Application of Conway’s Law in Software Development and Architecture
Application of Conway’s Law in Software Development and Architecture
Syed Khader
February 12, 2020
Before going on to Fitness Functions in Evolutionary Architectures, I thought to pen one of the important paper submitted to Harvard Business Review which is popularly known as “Conway’s Law” and the paper called “How do Committees Invent?”
“Organizations which design systems are constrained to produce designs which are copies of the communication structures of these organizations – Melvin Conway, 1967.”
In very board terms, Conway puts it as Organizational structures and communication paths influence final product design.
What it means to applying this law in to Software Development and Architecture is that in early design stages high level understanding of the system is important so that it can be broken down to smaller, manageable yet responsible blocks. Reason for breaking down those blocks is for their easier management and maintenance. Such break down creates coordination and communication problems. Organizations addresses such problems by introducing formal communication paths of various types e.g. hierarchy. However such communication paths results in inflexible solution. Here comes “Organizational structures are reflected in systems”
As we see or have seen that in many organizations teams are divided based on their functional skills. Such as team of Front-end developers, UI/UX teams, Back-end developers, DBAs and Mobile developers.. etc. such functional silos have no regard to engineering efficiency.
“A feature dependent on two or three teams takes longer as each team works on their component at different times. For example, consider the common business change of updating the Catalog page. That change entails the UX, UI, business rules, and database schema changes. If each team works in their own silo, they must coordinate schedules, extending the time required to implement the feature. This is a great example of how team structure can impact architecture and the ability to evolve.
As Conway noted in his paper by noting every time a delegation is made and somebody’s scope of inquiry is narrowed, the class of design alternatives which can be effectively pursued is also narrowed. Stated another way, it’s hard for someone to change something if the thing she wants to change is owned by someone else. Software architects should pay attention to how work is divided and delegated to align architectural goals with team structure” — From book: Building Evolutionary Architectures
Organizational and team structures are reflected in their Systems: Rather than writing down in detail, the above can be easily understood from the following diagrams.

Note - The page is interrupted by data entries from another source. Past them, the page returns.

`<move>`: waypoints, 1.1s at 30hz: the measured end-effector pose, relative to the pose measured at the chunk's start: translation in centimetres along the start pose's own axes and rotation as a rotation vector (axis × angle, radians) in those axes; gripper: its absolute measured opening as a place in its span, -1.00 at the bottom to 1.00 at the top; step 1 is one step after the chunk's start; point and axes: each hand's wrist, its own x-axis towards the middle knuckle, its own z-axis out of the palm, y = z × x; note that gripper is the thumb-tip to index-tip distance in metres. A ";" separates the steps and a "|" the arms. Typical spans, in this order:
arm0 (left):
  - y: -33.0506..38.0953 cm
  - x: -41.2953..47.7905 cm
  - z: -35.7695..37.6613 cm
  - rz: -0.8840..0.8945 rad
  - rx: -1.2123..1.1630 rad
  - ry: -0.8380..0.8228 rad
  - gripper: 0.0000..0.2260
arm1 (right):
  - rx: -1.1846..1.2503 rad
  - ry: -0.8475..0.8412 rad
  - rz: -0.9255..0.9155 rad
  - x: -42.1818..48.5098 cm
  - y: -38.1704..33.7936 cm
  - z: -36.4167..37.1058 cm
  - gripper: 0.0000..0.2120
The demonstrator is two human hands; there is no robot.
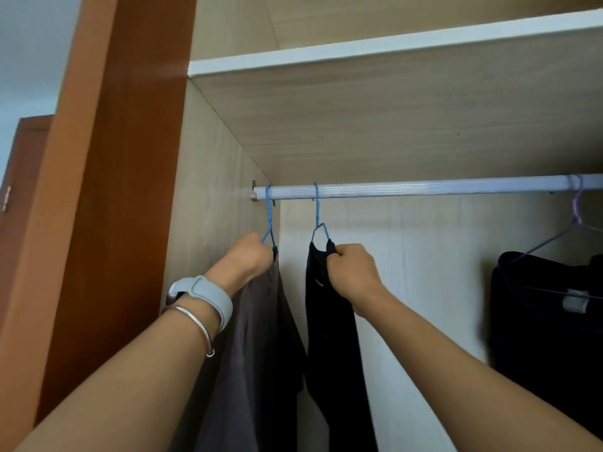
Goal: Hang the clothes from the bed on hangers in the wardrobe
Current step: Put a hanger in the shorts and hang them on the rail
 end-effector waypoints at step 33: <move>2.8 -5.2 8.5 0.231 0.050 0.251 -0.72 | -1.269 0.468 0.349 -5.7 12.7 -32.1 -0.47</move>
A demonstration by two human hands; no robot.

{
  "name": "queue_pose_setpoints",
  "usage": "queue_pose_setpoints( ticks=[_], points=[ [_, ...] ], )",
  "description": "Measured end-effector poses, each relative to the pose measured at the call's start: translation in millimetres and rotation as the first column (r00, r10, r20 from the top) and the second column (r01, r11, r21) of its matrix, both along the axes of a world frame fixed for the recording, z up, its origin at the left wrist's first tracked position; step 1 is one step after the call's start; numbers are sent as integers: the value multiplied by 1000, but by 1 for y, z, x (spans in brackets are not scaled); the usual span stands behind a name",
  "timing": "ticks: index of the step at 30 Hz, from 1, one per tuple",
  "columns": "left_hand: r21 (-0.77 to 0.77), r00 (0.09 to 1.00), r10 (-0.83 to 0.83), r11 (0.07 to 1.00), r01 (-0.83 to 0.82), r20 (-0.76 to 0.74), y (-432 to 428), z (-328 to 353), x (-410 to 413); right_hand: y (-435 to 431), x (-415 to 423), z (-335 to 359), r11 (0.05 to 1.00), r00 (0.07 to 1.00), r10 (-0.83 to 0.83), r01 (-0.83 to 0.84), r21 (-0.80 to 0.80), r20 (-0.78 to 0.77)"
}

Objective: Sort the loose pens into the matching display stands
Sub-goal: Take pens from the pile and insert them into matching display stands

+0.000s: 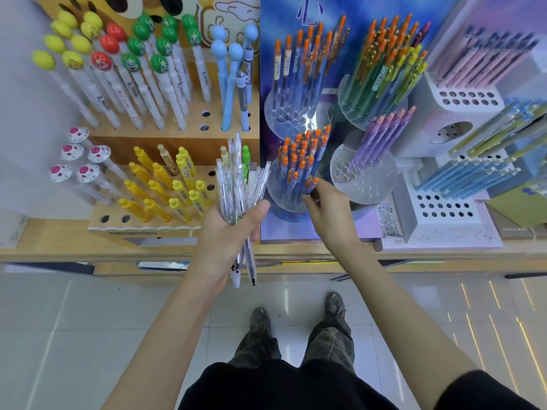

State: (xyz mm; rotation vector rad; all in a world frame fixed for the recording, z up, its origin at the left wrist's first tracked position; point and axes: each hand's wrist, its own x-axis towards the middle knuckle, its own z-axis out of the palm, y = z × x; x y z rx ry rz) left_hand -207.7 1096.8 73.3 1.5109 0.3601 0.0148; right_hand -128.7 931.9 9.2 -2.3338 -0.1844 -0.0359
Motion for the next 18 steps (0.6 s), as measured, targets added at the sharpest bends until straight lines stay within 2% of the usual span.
queue_pose_setpoints(
  ticks=[3, 10, 12, 15, 16, 18],
  points=[
    [4, 1000, -3, 1000, 3, -1, 2, 1, -3, 4, 1, 2, 993, 995, -92, 95, 74, -39],
    [-19, 1000, -1, 1000, 1, -18, -3, 6, -7, 8, 7, 3, 994, 980, -105, 107, 3, -166],
    [-25, 999, 5, 1000, -6, -36, -4, 6, -8, 6, -1, 11, 992, 977, -119, 126, 26, -177],
    [-47, 998, -14, 999, 11, -53, -5, 9, -7, 4, -20, 39, 963, 991, -129, 136, 233, -46],
    [-54, 998, -21, 998, 18, -57, -5, 12, -6, 5, -25, 53, 931, 994, -87, 104, 351, -66],
    [-66, 998, -20, 998, 16, -58, -7, 18, -4, 11, -30, 82, 830, 977, 97, 24, 558, -187]
  ],
)
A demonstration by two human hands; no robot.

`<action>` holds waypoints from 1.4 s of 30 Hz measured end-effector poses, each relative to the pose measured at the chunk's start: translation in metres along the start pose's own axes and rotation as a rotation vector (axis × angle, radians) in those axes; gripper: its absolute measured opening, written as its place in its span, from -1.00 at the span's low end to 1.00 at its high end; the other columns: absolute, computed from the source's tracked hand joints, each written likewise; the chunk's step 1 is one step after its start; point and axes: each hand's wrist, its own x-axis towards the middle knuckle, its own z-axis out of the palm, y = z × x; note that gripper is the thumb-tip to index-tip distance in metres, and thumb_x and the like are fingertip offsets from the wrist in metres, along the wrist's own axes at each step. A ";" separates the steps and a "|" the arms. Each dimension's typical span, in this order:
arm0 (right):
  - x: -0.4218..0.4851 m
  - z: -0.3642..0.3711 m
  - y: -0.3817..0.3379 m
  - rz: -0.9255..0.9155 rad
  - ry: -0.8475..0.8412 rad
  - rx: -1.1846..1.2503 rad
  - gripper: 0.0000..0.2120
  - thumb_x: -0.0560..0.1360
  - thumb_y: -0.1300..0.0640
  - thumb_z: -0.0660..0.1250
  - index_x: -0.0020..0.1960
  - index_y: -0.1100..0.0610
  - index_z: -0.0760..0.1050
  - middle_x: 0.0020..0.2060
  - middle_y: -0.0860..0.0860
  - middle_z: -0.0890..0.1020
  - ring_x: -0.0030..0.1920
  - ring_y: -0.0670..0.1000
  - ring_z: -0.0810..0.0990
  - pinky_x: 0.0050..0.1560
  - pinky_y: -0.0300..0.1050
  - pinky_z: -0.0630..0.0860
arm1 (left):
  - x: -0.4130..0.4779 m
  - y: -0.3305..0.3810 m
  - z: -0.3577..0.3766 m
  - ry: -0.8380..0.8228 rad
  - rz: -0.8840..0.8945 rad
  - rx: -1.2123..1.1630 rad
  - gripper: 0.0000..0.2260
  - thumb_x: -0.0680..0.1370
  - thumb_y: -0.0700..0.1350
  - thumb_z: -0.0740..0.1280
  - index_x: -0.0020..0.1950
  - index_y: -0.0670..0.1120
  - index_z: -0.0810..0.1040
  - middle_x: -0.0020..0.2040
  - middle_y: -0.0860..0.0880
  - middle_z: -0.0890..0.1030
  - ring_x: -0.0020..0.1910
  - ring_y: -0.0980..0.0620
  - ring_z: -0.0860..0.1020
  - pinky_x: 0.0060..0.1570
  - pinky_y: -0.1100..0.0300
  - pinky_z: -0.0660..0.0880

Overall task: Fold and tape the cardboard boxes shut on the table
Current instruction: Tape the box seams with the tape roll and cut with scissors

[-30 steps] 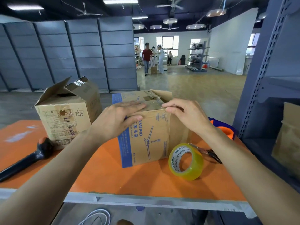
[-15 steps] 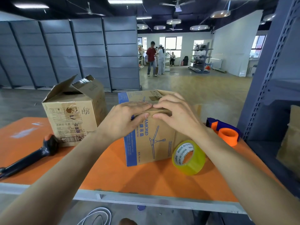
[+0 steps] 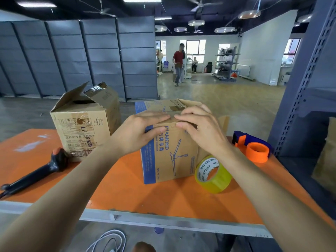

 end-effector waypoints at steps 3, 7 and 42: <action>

1: Technical organization of teams
2: Architecture driven by technical capabilities
3: Organization of teams driven by business capabilities
4: Business-driven architecture
Reference : [Blog]Applying-conways-law-improve-your-software-development
As illustrated in the above figures, it is clear that team structure will impact architecture dimensions. Instead they should reflect domain and problem and its scope and size not based on their functional and technical capabilities.
Conclusion: Organize and structure teams to like your target architecture and Building evolutionary Architectures to achieve a business goal.